The first line of the data below and every line after it, through the one with "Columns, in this", must be transcribed without change.

Items from a data source:
----

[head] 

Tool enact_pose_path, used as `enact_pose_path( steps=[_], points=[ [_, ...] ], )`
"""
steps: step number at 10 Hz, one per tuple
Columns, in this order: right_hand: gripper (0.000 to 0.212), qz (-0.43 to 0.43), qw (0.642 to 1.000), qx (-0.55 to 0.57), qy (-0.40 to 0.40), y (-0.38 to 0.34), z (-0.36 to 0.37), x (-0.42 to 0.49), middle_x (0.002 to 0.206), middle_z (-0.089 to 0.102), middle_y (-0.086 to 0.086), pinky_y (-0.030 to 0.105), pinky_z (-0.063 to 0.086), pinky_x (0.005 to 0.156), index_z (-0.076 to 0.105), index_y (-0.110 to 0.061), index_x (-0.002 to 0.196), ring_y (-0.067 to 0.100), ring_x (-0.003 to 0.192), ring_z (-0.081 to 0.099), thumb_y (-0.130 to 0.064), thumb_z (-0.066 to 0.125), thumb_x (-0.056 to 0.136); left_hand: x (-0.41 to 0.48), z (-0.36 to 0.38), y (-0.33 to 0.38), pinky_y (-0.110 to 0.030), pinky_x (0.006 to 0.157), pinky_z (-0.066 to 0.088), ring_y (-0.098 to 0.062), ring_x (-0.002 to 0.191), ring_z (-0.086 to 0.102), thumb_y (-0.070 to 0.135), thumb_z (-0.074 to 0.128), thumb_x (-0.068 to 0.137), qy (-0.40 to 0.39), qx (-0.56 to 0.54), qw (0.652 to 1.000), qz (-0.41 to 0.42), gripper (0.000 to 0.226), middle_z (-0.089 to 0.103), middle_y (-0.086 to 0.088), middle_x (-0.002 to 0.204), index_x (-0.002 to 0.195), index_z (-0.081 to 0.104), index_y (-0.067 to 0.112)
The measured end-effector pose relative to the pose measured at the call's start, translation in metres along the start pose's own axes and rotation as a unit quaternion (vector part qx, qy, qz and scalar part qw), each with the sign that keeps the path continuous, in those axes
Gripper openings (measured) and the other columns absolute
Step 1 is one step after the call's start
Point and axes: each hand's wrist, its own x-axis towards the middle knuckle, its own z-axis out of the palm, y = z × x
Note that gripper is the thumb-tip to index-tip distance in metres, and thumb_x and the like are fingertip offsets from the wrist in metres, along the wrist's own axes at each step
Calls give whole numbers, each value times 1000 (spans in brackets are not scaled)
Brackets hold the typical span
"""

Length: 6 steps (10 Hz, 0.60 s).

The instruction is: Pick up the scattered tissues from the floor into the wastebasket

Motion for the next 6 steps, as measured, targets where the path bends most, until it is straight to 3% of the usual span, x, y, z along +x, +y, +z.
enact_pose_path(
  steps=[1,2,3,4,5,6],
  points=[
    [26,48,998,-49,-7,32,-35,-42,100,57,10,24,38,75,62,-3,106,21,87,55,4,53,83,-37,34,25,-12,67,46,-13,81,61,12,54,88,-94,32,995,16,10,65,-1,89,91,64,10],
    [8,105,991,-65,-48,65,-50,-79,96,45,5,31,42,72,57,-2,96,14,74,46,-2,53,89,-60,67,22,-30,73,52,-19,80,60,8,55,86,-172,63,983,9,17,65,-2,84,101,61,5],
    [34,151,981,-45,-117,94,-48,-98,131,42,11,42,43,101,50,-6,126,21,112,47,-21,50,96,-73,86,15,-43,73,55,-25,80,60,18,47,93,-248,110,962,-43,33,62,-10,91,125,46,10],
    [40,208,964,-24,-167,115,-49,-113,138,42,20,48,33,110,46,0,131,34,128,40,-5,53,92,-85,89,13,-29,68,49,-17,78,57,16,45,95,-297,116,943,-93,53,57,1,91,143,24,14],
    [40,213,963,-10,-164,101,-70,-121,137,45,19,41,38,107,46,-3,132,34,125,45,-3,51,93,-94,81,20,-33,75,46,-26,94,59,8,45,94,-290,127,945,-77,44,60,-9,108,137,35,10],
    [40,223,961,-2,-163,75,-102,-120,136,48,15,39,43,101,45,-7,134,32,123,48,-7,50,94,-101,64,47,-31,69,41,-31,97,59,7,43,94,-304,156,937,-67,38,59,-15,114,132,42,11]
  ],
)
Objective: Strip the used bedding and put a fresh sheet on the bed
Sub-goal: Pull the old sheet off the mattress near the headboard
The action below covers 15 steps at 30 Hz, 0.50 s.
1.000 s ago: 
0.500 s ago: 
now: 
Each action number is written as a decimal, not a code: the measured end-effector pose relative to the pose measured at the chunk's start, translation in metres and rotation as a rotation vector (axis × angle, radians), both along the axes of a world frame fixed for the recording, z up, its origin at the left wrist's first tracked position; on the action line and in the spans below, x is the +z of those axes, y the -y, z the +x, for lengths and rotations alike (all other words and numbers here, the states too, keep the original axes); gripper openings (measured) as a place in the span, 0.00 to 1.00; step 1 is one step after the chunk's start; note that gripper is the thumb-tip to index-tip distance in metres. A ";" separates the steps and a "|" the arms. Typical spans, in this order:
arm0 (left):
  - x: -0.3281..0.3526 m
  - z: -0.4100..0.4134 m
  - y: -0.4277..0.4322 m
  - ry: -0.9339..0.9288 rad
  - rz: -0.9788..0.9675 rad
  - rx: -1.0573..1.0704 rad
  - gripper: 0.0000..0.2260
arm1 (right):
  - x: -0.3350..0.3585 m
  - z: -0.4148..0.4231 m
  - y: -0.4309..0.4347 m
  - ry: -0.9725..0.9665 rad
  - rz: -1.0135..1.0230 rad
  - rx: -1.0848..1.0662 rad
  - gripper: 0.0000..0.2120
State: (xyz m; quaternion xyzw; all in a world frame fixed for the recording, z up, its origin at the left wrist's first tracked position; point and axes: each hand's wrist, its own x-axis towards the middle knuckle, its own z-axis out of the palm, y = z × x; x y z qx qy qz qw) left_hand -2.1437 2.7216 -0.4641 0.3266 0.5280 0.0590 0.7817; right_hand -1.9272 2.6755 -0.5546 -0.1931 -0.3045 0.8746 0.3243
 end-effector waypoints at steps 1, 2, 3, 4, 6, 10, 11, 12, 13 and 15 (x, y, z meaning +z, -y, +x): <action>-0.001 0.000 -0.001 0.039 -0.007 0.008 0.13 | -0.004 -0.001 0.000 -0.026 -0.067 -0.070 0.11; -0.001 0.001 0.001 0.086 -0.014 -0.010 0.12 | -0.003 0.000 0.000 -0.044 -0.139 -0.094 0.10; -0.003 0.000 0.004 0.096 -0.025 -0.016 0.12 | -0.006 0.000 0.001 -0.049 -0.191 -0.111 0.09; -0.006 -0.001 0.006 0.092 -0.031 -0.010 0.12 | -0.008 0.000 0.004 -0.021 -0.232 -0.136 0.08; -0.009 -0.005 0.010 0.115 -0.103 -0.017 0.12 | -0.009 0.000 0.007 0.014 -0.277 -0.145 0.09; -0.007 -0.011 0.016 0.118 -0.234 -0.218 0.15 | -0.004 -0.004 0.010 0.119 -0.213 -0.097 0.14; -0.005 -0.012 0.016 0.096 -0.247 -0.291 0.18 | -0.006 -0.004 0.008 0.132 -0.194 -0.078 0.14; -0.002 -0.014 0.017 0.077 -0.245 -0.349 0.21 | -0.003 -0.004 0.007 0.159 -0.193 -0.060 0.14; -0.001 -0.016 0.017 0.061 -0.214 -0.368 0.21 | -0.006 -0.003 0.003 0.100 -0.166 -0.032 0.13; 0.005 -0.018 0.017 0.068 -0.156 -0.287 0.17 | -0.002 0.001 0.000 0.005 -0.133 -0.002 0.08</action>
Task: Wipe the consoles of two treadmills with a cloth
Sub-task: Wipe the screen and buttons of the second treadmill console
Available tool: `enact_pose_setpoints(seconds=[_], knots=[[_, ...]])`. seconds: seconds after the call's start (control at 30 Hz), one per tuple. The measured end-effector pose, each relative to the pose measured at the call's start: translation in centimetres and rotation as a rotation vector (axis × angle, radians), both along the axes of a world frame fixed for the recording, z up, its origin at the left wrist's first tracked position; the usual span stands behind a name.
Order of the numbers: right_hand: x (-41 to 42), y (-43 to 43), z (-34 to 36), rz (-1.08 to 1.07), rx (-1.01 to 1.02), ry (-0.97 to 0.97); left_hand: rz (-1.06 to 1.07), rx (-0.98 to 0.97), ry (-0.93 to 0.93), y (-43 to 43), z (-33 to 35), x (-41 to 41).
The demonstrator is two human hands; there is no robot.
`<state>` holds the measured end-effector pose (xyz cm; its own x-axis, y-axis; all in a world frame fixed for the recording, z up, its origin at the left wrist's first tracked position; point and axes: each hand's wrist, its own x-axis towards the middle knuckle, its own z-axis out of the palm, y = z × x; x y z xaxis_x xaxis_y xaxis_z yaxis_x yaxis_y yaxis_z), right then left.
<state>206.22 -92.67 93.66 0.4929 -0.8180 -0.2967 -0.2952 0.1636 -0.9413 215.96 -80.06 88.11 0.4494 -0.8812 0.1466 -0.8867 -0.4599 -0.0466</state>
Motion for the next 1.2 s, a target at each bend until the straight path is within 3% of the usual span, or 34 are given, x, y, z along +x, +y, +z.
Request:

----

• **OUTPUT OF THE EXERCISE**
[head] 

Tool enact_pose_path, used as `enact_pose_path( steps=[_], points=[ [_, ...] ], )`
"""
steps: step number at 10 Hz, one per tuple
Columns, in this order: right_hand: gripper (0.000 to 0.212), qz (-0.43 to 0.43), qw (0.642 to 1.000), qx (-0.55 to 0.57), qy (-0.40 to 0.40), y (-0.38 to 0.34), z (-0.36 to 0.37), x (-0.42 to 0.49), middle_x (0.002 to 0.206), middle_z (-0.089 to 0.102), middle_y (-0.086 to 0.086), pinky_y (-0.030 to 0.105), pinky_z (-0.063 to 0.086), pinky_x (0.005 to 0.156), index_z (-0.076 to 0.105), index_y (-0.110 to 0.061), index_x (-0.002 to 0.196), ring_y (-0.067 to 0.100), ring_x (-0.003 to 0.192), ring_z (-0.081 to 0.099), thumb_y (-0.130 to 0.064), thumb_z (-0.066 to 0.125), thumb_x (-0.056 to 0.136); left_hand: x (-0.41 to 0.48), z (-0.36 to 0.38), y (-0.33 to 0.38), pinky_y (-0.110 to 0.030), pinky_x (0.006 to 0.157), pinky_z (-0.066 to 0.088), ring_y (-0.098 to 0.062), ring_x (-0.002 to 0.191), ring_z (-0.086 to 0.102), thumb_y (-0.070 to 0.135), thumb_z (-0.074 to 0.128), thumb_x (-0.068 to 0.137), qy (-0.40 to 0.39), qx (-0.56 to 0.54), qw (0.652 to 1.000), qz (-0.41 to 0.42), gripper (0.000 to 0.226), middle_z (-0.089 to 0.103), middle_y (-0.086 to 0.088), middle_x (-0.002 to 0.204), index_x (-0.002 to 0.195), index_z (-0.081 to 0.104), index_y (-0.067 to 0.112)

This exercise has now been finished.